Glancing ahead, she pointed to the right toward a truck stop off the turnpike, sodium arc lamps glaring in the darkness.

“My stomach’s rumbling, too.” Pittman followed an exit ramp into the bright, eerie yellow light of the gas station/restaurant, where he parked several slots away from a row of eighteen-wheel rigs.

After they got out of the car and joined each other in front, Pittman hugged her.

“What are we going to do?” She pressed the side of her face against his shoulder. “Where do we go for answers?”

“We’re just tired.” Pittman stroked her hair, then kissed her. “Once we get something to eat and some rest…”

Hand in hand, they walked toward the brightly lit entrance to the restaurant. Other cars were pulling in. Wary, Pittman watched a van stop ahead of them. The driver had his window down. The van’s radio was blaring, an announcer reading the news.

“I guess I’m needlessly jumpy.
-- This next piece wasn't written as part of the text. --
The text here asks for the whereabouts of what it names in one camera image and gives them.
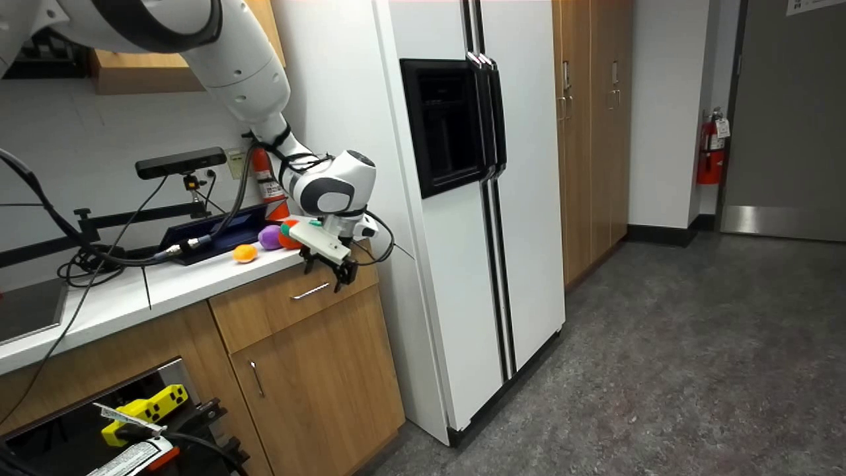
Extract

Everybody looks suspicious to me,” Pittman said. He made sure that he was between Jill and the van when they came abreast of the driver’s door. The beefy man behind the steering wheel was talking loudly to someone else, but the radio was even louder than his gruff tone.

Pittman turned toward the van. “My God.”

“What’s the matter?”

“The news. The radio in that van. Didn’t you hear it?”

“No.”

“Anthony Lloyd. One of the grand counselors. He’s dead.”